■ Data records:
______________________________
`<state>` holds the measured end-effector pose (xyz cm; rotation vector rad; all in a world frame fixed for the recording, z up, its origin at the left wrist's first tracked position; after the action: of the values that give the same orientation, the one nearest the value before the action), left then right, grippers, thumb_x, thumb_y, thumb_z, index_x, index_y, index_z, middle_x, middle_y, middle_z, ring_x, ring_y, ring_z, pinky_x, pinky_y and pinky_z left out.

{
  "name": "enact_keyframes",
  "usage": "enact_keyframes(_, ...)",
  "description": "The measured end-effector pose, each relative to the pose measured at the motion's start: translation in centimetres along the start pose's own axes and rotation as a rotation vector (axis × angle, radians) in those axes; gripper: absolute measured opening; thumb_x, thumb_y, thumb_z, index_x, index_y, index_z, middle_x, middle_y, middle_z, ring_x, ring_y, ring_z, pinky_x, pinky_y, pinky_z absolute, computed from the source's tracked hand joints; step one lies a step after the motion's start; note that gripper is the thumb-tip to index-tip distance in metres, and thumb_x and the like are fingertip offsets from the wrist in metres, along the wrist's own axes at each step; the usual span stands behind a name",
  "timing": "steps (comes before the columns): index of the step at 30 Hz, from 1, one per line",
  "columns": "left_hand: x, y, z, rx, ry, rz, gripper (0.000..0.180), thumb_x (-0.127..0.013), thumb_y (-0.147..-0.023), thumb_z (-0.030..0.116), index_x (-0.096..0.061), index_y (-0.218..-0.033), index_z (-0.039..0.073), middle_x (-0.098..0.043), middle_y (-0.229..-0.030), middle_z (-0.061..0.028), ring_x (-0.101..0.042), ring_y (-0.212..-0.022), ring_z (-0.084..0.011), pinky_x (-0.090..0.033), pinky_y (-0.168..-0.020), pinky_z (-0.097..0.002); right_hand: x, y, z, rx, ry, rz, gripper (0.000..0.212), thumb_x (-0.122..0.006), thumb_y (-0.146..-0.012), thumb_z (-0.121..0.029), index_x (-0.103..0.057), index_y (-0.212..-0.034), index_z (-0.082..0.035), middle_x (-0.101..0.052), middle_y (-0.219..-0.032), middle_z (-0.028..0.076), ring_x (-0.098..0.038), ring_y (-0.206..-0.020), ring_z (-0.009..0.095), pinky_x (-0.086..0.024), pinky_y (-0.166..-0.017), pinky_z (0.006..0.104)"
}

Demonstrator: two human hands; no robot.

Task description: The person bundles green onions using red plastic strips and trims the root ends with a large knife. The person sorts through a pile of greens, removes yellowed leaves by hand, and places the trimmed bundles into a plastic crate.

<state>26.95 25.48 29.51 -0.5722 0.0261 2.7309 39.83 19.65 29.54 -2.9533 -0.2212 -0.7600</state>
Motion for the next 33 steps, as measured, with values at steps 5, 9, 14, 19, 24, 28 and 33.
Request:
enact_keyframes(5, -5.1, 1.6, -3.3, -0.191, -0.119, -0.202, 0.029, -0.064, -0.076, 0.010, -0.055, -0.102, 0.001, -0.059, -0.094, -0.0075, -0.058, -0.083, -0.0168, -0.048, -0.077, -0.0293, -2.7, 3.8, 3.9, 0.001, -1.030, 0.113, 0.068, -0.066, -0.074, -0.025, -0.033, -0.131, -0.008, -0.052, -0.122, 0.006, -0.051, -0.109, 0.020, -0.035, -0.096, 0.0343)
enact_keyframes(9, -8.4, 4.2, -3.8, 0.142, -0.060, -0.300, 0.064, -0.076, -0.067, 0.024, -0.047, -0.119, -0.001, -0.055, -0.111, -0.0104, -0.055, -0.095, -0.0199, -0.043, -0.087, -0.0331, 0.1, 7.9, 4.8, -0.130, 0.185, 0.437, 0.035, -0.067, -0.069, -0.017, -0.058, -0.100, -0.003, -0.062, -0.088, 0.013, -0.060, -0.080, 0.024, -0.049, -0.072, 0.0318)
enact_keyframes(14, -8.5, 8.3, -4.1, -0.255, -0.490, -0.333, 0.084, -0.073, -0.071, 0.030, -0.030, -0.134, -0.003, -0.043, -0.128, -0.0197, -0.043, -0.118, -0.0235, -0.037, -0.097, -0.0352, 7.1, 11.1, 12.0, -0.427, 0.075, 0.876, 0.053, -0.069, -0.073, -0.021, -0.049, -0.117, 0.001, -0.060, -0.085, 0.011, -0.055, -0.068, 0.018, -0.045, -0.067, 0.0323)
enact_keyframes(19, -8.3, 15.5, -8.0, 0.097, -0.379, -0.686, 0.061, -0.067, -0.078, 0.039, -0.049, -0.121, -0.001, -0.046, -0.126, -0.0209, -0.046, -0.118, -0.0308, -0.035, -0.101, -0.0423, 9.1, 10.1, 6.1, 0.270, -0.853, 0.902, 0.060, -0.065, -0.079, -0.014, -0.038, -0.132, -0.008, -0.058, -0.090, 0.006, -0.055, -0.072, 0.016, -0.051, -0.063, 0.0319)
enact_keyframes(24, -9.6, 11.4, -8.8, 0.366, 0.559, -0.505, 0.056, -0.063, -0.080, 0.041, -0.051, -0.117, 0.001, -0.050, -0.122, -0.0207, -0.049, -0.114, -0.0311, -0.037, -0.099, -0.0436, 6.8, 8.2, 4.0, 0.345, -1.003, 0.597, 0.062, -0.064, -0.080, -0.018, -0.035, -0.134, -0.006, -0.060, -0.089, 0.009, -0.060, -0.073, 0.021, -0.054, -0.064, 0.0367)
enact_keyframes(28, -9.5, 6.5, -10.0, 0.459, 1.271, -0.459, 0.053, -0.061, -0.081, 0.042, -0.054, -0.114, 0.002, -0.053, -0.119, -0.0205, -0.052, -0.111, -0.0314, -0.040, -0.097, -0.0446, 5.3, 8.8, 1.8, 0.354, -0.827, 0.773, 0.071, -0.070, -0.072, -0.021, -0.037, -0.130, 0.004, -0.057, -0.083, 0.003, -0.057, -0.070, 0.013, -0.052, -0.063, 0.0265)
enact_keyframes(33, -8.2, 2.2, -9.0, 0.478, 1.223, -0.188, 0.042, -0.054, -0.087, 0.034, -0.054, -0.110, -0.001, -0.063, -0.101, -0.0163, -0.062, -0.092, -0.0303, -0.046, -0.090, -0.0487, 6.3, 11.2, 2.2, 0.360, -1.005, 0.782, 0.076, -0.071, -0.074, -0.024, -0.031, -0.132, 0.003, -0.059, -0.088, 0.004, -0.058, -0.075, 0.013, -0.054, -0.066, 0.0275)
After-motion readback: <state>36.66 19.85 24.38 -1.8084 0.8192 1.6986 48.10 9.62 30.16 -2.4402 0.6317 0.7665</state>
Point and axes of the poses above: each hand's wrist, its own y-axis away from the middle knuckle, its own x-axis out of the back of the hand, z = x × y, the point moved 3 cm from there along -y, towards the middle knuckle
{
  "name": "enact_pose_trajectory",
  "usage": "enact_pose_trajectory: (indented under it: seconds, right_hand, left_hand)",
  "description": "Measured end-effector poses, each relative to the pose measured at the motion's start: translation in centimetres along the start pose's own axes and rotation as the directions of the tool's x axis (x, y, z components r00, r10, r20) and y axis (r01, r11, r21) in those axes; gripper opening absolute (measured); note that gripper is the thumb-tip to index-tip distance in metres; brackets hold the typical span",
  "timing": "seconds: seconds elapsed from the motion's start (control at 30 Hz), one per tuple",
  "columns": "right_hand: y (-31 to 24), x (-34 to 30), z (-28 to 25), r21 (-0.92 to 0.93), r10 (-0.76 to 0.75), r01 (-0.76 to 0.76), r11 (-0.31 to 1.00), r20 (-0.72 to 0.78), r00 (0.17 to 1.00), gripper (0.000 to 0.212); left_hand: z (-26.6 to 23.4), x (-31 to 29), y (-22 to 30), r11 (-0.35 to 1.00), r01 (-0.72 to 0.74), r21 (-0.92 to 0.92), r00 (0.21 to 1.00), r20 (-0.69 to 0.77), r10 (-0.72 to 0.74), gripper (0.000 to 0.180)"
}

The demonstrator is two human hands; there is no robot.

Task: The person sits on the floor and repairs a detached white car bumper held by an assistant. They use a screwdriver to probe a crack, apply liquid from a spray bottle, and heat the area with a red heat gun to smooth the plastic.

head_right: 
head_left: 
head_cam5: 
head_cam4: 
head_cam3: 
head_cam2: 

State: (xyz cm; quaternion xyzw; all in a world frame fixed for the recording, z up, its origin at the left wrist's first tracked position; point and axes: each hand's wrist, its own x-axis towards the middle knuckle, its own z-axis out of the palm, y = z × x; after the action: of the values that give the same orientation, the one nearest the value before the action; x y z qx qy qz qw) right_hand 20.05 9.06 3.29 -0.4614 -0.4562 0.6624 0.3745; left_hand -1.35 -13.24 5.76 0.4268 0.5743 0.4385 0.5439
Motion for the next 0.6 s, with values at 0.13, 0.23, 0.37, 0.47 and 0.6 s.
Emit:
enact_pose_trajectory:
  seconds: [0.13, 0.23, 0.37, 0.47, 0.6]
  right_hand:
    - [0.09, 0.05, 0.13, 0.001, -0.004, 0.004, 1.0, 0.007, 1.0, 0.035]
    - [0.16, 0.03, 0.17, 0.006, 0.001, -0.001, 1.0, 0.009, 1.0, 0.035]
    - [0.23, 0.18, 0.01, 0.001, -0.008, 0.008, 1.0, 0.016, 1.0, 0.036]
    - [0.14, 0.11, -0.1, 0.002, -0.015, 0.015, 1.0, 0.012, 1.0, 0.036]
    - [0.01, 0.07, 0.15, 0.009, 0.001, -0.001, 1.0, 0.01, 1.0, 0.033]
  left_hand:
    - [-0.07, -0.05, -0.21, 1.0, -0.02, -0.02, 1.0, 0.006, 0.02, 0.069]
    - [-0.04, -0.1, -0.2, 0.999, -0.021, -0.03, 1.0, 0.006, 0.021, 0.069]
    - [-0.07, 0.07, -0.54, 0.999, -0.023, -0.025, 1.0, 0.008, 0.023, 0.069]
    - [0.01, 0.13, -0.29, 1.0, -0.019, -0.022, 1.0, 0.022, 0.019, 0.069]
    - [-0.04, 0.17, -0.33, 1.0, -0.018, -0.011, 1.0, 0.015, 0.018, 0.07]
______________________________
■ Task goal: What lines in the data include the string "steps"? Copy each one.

■ Solution below:
  "timing": "steps (comes before the columns): index of the step at 30 Hz, from 1, one per line",
Motion for the next 33 steps, as measured, with values at steps 5, 9, 14, 19, 24, 28 and 33.

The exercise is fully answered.